THE CONNECTED CITY
A SUSTAINABLE COMMUNITY FOR BRIGHTON & HOVE

Issues of concern & current position

Within Brighton & Hove, the impact of alcohol is considerable. Rates of alcohol-related A&E attendance and hospital admissions continue to increase year on year, and more than one in three respondents to our Big Alcohol Debate were worried about the effect alcohol has on people in the city. Brighton & Hove is in the top quartile of areas for alcohol specific mortality with death from chronic liver disease being higher than the national average.

However, the sale of alcohol through pubs, clubs and restaurants is very important to the economy of the city, and this fine balance must be considered when implementing policies locally. 

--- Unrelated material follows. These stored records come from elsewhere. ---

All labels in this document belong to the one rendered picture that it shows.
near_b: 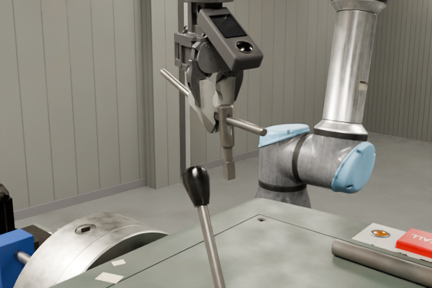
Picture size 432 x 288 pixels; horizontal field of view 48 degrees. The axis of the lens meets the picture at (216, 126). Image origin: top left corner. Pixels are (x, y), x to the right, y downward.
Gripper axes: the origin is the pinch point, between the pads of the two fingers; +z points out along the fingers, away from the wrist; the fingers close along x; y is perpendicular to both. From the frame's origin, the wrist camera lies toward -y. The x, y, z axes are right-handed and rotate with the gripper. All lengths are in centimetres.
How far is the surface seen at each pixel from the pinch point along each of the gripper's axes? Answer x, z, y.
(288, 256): -1.2, 13.8, -17.5
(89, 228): 18.3, 17.9, 10.3
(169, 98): -154, 95, 351
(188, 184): 13.6, 0.0, -17.1
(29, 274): 28.5, 22.0, 8.1
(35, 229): 18, 50, 75
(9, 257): 29, 35, 37
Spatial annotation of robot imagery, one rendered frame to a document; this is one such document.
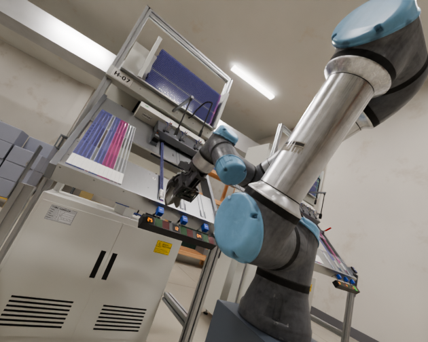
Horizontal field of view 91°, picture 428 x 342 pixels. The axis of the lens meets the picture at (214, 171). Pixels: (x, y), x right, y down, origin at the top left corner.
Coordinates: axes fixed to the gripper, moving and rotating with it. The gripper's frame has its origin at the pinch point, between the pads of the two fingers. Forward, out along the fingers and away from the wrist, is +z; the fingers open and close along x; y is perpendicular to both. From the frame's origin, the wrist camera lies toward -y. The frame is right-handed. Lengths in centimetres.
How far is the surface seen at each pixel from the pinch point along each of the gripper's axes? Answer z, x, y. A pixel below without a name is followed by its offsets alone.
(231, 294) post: 35, 61, 10
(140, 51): -20, -33, -114
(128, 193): 5.1, -12.9, -2.0
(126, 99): 7, -26, -89
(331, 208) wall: 12, 367, -173
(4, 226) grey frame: 20.6, -39.3, 10.7
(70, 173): 5.8, -31.8, -2.0
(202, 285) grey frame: 24.4, 32.3, 14.4
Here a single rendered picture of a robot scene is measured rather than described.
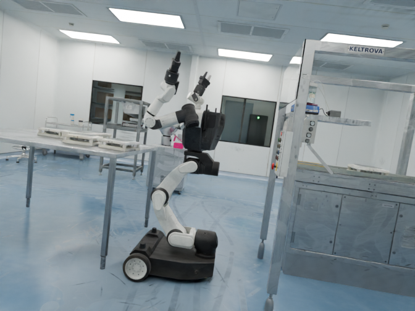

Each week in the city there is an average of:

  • 66 ambulance call-outs due to alcohol
  • 46 attendances at Brighton A&E department related to alcohol
  • 11 people under the age of 25 years seen by Safe Space on West Street
  • 97 alcohol-related inpatient hospital admissions for adult residents of Brighton & Hove
  • Two deaths associated with the impact of alcohol (almost one death a week wholly related to alcohol)

The Joint Strategic Needs Assessment highlights the groups who are most affected by alcohol:

  • Alcohol-related attendances at A&E are 50% higher in city residents from the most deprived quintile compared with those in the most affluent quintile of the population.
  • Young men aged 19-29 years old were the most frequent group attending A&E for alcohol or assault reasons. Longer-term alcohol-related health problems are seen in increasing numbers of 35-54 year old males being admitted to hospital for alcohol specific conditions i.e. for alcohol intoxication, dependence and harmful use.
  • People with severe and enduring mental illness are three times more likely to be alcohol dependent than the general population.
  • Locally, people of White Irish ethnicity are significantly more likely than any other ethnic group to be at increasing/high risk of alcohol related harm (25% compared to 18% across all ethnic groups in the city).
  • People in Other Ethnic, Asian or Asian British and Black or Black British groups are more likely not to drink alcohol. These findings correspond to national research.¬†
  • Lesbian, gay, bisexual and transgender people living in St. James Street and Kemp Town were more likely to drink alcohol than those in other areas.

The transfer of Public Health to the Local Authority and recent changes in licensing legislation that give health authorities a statutory role in the licensing process have provided further opportunities to tackle alcohol related harm through the licensing  process. The factors that licensing policy aims to address include:

  • Pre-loading, street drinking and binge drinking.
  • Availability of alcohol.
  • Low prices, with very cheap alcohol readily available in off licences.
  • A perception that rules around alcohol licensing are not enforced (serving drunks in particular).
  • Visitors avoiding the town centre due to drinking culture.
  • Lack of non-alcohol based leisure facilities.